Plus de la moitié de celles ayant répondu ne possèdent aucune information (DTA ou fiche récapitulative).
Et qu’en est-il pour l’autre moitié ?
Cette carence met en danger personnels, élèves, agents et travailleurs des services et entreprises qui effectuent des travaux.
Situation différente dans le secondaire où 77 % des collèges et lycées – propriétés des départements et régions – disposent de cette information.
Mais la pour la CFDT, 28 ans après son interdiction, 100% des établissements scolaires devraient disposer des informations réglementaires.
Des milliers d’agents au contact direct de l’amiante
10 639 établissements attestent la présence avérée d’amiante par un DTA ou une fiche récapitulative (pour les autres : absence d’amiante repéré ou d’information).
2018 établissements et écoles déclarent la présence d’amiante de catégorie A, réputée la plus dangereuse (flocage, calorifugeage et faux-plafond).
Cela concerne 1288 écoles et 730 établissements du second degré soit au moins 50 000 personnels en poste selon notre estimation.
Pour 350 d’entre eux, aucune action de prévention n’a été menée ou est connue des personnels.
Et 167 indiquent un état de conservation intermédiaire ou dégradé donc très dangereux.
D’après les réponses, seules 107 d’entre eux feraient l’objet de mesures de protection (encapsulage, retrait ou condamnation des zones concernées).
7860 (5 168 écoles et 2718 établissements) attestent la présence de matériaux de catégorie B (plaques d’amiante-ciment, dalle de sol et conduits).
Seuls 575 auraient fait l’objet de mesures de protection alors que 1599 affirment qu’aucune action particulière n’a été réalisée.
Pourtant, selon nos estimations, au moins 200 000 agents travaillent quotidiennement dans ces locaux.
État de l’amiante : très peu de contrôle périodique
Seuls 472 établissements et écoles concernés indiquent des contrôles périodiques.
Parmi eux, 342 ont assuré bénéficier d’une mesure d’empoussièrement en 2023/2024 (sur 8 353 réponses à cette question).
Défaillance d’information et de suivi médical pour les agents
« Le guide amiante pour les agents » en ligne sur le site du ministère confie aux services de médecine de prévention l’information, la prévention et le suivi médical de ses personnels concernés.
Sauf que la quasi absence de ces services en raison d’effectifs squelettiques et malgré le dévouement de ses personnels rend totalement inopérant ces actions.
La CFDT alerte depuis des années sur cette situation.
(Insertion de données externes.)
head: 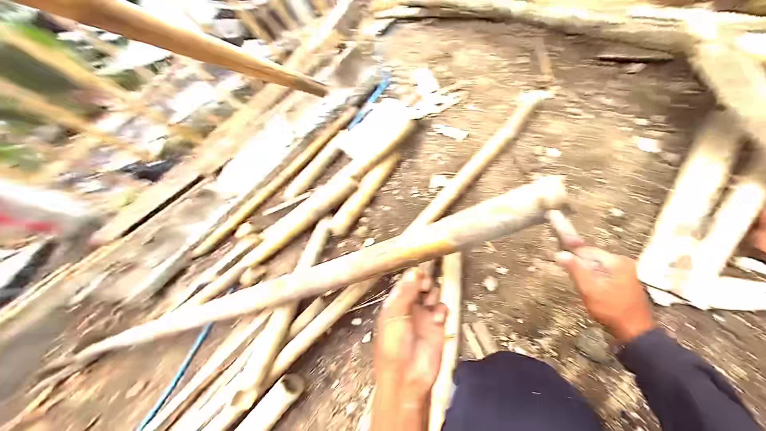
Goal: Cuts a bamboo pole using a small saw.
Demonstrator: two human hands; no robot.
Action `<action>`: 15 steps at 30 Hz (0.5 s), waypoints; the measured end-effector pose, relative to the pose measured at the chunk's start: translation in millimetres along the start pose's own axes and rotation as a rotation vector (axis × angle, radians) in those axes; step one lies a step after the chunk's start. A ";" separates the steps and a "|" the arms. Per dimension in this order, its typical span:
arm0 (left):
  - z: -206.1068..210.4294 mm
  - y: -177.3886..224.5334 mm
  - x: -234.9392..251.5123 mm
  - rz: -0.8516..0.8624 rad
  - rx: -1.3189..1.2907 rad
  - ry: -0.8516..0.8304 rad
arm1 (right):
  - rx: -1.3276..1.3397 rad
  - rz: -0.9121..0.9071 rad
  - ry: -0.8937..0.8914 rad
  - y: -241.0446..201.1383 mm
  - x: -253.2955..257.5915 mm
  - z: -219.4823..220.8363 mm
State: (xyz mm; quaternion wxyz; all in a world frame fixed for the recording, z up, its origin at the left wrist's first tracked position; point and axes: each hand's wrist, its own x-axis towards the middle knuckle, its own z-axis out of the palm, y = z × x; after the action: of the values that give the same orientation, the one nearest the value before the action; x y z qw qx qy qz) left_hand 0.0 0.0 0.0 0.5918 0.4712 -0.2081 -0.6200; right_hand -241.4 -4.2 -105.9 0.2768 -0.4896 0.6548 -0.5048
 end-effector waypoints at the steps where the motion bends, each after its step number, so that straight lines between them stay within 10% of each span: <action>1: -10.8 3.1 0.0 -0.015 -0.080 0.051 | -0.019 0.020 0.019 0.8 -0.4 1.1; 15: -28.8 6.8 -1.8 0.024 -0.276 0.056 | -0.041 0.072 0.065 7.2 -0.6 5.0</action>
State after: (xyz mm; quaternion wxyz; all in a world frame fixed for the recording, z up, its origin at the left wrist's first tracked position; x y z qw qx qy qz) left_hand 27.3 8.8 -7.4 0.6641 0.3999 -0.1100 -0.6221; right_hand -239.5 -5.6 -114.4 0.2633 -0.4548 0.6907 -0.4967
Le rôle du médecin traitant doit être interrogé pour assurer un suivi médical réel des agents au cours de leur carrière et pendant leur retraite.
L’auto questionnaire amiante destiné aux agents n’est pas opérationnel.
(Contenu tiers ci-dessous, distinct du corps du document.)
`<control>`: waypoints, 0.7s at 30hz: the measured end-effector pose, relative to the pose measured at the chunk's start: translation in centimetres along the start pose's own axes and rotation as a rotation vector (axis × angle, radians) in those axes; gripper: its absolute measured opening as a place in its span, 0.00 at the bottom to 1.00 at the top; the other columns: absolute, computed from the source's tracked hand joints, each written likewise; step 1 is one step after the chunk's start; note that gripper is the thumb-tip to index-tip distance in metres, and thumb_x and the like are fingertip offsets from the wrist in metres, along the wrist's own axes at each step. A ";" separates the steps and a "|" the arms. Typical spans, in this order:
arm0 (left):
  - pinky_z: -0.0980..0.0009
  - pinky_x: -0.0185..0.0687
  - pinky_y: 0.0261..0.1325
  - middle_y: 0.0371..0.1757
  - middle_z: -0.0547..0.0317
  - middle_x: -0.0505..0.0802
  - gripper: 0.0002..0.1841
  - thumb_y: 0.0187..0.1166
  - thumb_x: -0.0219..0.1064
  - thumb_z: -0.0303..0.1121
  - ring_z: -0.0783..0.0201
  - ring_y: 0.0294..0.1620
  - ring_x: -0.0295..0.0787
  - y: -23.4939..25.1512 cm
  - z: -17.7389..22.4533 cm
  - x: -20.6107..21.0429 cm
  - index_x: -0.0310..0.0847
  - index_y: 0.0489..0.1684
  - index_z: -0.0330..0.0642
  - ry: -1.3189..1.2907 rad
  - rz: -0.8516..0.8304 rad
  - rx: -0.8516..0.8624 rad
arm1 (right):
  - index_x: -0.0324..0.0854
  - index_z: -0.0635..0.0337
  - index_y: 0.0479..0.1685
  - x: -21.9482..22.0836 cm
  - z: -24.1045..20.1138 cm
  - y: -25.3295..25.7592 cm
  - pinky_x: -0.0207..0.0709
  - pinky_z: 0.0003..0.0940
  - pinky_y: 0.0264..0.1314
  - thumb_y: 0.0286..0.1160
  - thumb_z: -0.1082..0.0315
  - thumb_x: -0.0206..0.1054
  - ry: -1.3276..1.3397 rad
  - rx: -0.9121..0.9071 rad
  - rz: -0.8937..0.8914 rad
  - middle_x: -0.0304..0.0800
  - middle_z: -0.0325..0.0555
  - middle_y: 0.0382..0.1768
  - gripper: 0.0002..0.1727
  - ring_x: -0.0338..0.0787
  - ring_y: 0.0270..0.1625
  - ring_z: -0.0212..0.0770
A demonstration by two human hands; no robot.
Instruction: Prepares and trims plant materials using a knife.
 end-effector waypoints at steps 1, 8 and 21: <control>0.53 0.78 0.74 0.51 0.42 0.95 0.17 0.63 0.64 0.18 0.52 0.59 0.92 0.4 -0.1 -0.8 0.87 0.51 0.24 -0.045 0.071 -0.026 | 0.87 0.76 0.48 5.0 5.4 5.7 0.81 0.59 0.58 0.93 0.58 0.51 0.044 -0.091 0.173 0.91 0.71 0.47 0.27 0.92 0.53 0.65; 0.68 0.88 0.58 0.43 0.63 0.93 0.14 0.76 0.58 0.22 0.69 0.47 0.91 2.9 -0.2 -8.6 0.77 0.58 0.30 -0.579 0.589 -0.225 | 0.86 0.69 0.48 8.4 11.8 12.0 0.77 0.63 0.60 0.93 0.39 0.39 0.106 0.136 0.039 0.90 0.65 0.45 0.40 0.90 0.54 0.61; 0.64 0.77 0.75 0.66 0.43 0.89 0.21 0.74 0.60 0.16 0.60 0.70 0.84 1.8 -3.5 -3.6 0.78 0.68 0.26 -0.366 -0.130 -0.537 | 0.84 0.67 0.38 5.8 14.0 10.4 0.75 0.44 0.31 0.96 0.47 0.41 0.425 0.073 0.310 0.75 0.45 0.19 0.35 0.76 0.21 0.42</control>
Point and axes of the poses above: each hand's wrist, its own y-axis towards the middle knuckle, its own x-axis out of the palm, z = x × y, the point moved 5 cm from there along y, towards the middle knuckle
La plupart des agents ne peuvent retracer eux-mêmes leur éventuelle exposition au cours de leur carrière.
Cette enquête confirment que des milliers d’agents actifs et retraités
sont susceptibles d’être exposés ou d’avoir été exposés à l’amiante.
Leur suivi médical est défaillant.
Au moins 200 000 agents travaillent quotidiennement dans ces locaux.
La CFDT réclame des mesures d’urgence.
* les établissements et écoles peuvent continuer à remplir cette enquête.